Floating Petals: Shiro Kuramata's Postmodern Japan

Floating Petals: Shiro Kuramata's Postmodern Japan

Deyan Sudjic, Director of the Design Museum, London, speaks about the 'Miss Blanche' chair, in which rose petals are gracefully suspended in acrylic, as a cornerstone of Kuramata's legacy.

Deyan Sudjic, Director of the Design Museum, London, speaks about the 'Miss Blanche' chair, in which rose petals are gracefully suspended in acrylic, as a cornerstone of Kuramata's legacy.

Shiro Kuramata 'Miss Blanche' chair, designed 1988.

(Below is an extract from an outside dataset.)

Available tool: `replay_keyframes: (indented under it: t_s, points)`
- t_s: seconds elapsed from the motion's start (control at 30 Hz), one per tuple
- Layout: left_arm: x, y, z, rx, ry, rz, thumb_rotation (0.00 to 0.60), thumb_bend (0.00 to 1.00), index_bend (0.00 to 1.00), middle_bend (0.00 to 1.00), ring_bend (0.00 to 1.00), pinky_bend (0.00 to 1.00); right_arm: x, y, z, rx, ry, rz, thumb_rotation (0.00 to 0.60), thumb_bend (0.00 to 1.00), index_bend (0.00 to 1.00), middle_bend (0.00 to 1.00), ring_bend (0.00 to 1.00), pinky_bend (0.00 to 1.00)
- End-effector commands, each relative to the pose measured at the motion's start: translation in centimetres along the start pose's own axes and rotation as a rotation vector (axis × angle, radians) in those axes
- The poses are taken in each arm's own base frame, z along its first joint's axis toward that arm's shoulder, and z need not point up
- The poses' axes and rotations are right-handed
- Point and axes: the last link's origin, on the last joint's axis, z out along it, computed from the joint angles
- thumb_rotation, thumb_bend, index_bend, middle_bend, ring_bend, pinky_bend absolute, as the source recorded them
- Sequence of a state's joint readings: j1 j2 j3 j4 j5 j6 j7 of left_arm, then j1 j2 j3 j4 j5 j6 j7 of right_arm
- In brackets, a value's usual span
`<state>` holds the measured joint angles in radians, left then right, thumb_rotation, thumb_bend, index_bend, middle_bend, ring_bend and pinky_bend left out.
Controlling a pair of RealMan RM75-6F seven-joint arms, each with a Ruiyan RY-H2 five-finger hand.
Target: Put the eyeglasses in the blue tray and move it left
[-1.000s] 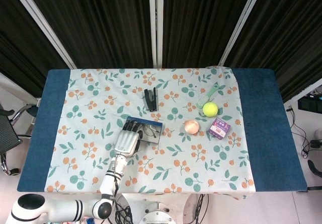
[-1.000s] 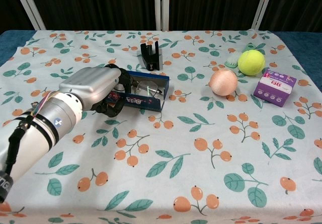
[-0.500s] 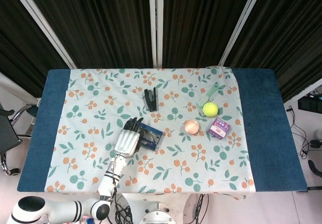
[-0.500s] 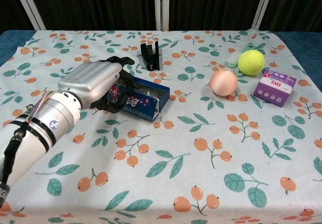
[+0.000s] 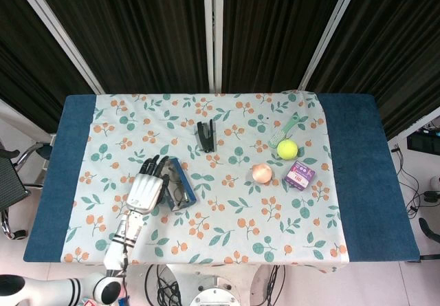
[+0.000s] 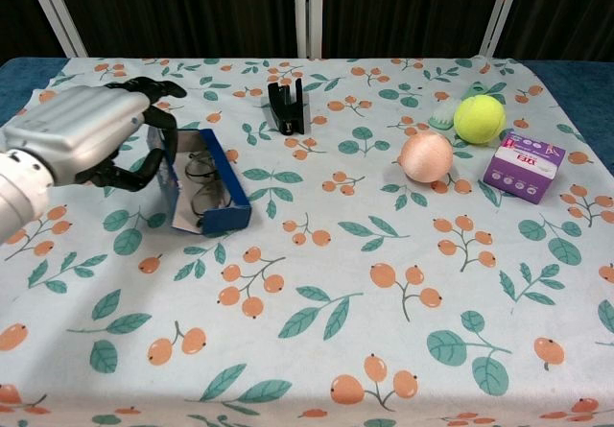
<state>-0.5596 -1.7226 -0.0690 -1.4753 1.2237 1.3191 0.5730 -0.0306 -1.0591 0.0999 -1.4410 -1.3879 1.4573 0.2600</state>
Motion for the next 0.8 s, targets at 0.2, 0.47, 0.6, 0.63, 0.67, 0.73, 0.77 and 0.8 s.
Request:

The 20th-century dream has been to 'go even faster,' but, in the next century, [I] think this will be to 'float even more.'

— Shiro Kuramata

Shiro Kuramata was one of the greatest designers of the 20th century. A brilliant and complex talent, he helped push modern Japan into becoming a renowned exporter of creativity, grace and technique. Kuramata designed a series of remarkably beautiful interiors, almost all of them now destroyed. His furniture has survived and serves as his principle legacy. It is the 'Miss Blanche' chair that most powerfully embodies his poetic approach to design. It combines an unnerving kind of beauty, a strong narrative, and a commitment to the craft values of making.

Named after the central character in the famed play A Streetcar Named Desire, Blanche Dubois, the chair resonates with the idea of her tragic beauty, shelled in dreamlike delusion. It is impossible not to be touched by the serene seeming beauty of a graceful transparent object, in which roses float in air, held in place by nothing tangible. The chair seems effortless. However, the craftsmanship behind the creation of the chair was so demanding that many of the craftsmen were reluctant ever to work with Kuramata afterwards.


Working through trial and error, Kuramata's craftsmen found that pouring liquid acrylic resin to various heights of the mould, then dropping in the flowers, waiting eight hours for the acrylic to harden, and subsequently repeating this created the best effect. The roses needed to be held in position with tweezers until the resin hardened enough to ensure that they did not sink. Care was taken to make sure there was a good spread of flowers throughout the mould, and that they made a good pattern. The first batch of rose-studded acrylic sheet yielded just eight useable chairs, with one failure.

A total of 56 'Miss Blanche' chairs have been produced over the years — a number that reflects Kuramata's age at the time of his death. Kuramata experimented with real roses and expensive artificial flowers, but cheap acrylic flowers turned out to work best in retaining colour and shape.

A work by a close friend and pivotal design influence: Ettore Sottsass 'Large fruit stand', 2001

Three crucial relationships demonstrate the significant influence that Kuramata has left in the world of design. Japanese fashion designer Issey Miyake, who still collects his work, commissioned him to design some of his most beautiful shops. Kuramata was also a close friend of Italian architect and designer Ettore Sottsass, who later invited Kuramata to join the Memphis Group that Ettore founded in 1981. British architectural designer John Pawson was so inspired by the experience of working in Kuramata's studio in Japan that he returned to England and eventually began his own practice in 1981.

The 'Miss Blanche' is included in the following important and international museum collections: Museum of Modern Art, New York; Museum of Modern Art, San Francisco; DMA, Dallas; M+ Museum, Hong Kong.